X-linked mental retardation (XLMR) is usually divided into syndromic and non-syndromic or non-specific forms. In syndromic forms (MRXS), MR is present in association with a specific pattern of physical, neurological, and/or metabolic abnormalities. The term non-specific or non-syndromic X-linked mental retardation (MRX) was introduced to indicate a condition segregating in an X-linked manner in which male patients have no consistent phenotypic manifestations other than MR. Many different genes responsible for MRX have been identified.
This P106-C1 MRX MLPA probemix can be used to detect copy number changes of several genes on the X-chromosome that have been implicated in (non-specific) X-linked mental retardation. The MLPA P106-C1 MRX probemix includes probes for 16 different MRX genes: RPS6KA3, ARX, IL1RAPL1, TSPAN7, PQBP1, HUWE1, OPHN1, ACSL4, PAK3, DCX, AGTR2, ARHGEF6, FMR1, AFF2 (FMR2), SLC6A8 and GDI1. For most genes, probes are present for only some of the exons.
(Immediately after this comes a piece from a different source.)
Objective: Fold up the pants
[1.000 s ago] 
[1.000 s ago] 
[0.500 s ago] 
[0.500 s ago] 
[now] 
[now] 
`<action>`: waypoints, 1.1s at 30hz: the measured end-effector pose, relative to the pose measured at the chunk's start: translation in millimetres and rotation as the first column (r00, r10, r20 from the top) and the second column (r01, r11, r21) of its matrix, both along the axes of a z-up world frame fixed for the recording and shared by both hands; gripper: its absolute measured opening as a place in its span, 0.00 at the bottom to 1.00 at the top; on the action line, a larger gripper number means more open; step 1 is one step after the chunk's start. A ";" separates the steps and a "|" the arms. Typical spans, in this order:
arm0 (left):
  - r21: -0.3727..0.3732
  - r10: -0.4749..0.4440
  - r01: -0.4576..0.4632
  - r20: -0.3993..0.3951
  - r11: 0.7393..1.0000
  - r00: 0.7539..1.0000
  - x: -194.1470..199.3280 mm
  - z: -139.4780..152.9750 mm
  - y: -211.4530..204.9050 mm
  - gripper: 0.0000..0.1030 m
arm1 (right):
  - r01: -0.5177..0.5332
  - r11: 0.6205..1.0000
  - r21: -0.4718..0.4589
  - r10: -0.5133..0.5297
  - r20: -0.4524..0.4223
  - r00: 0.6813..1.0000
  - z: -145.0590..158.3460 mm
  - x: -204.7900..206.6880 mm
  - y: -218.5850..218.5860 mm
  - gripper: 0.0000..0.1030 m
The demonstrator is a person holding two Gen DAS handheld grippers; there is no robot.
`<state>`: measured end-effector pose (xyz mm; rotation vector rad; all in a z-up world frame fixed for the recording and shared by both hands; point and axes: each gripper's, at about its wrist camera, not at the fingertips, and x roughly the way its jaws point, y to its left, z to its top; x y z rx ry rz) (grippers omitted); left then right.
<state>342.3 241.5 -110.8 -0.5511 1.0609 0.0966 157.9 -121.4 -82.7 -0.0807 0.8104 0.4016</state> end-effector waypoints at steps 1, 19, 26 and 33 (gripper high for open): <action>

This SALSA® MLPA® probemix is designed to detect deletions/duplications of one or more sequences in the aforementioned genes in a DNA sample. In males, deletions of a probe’s recognition sequence on the X-chromosome will lead to a complete absence of the corresponding probe amplification product, whereas female heterozygotes are recognisable by a 35-50% reduction in relative peak height. Note that a mutation or polymorphism in the sequence detected by a probe can also cause a reduction in relative peak height, even when not located exactly on the ligation site! In addition, some probe signals are more sensitive to sample purity and small changes in experimental conditions. Therefore, deletions and duplications detected by MLPA should always be confirmed by other methods. Not all deletions and duplications detected by MLPA will be pathogenic; users should always verify the latest scientific literature when interpreting their findings. We have no information on what percentage of defects in these genes is caused by deletions/duplications of complete exons. Finally, note that most defects in this gene are expected to be small (point) mutations which will not be detected by this SALSA® MLPA® test.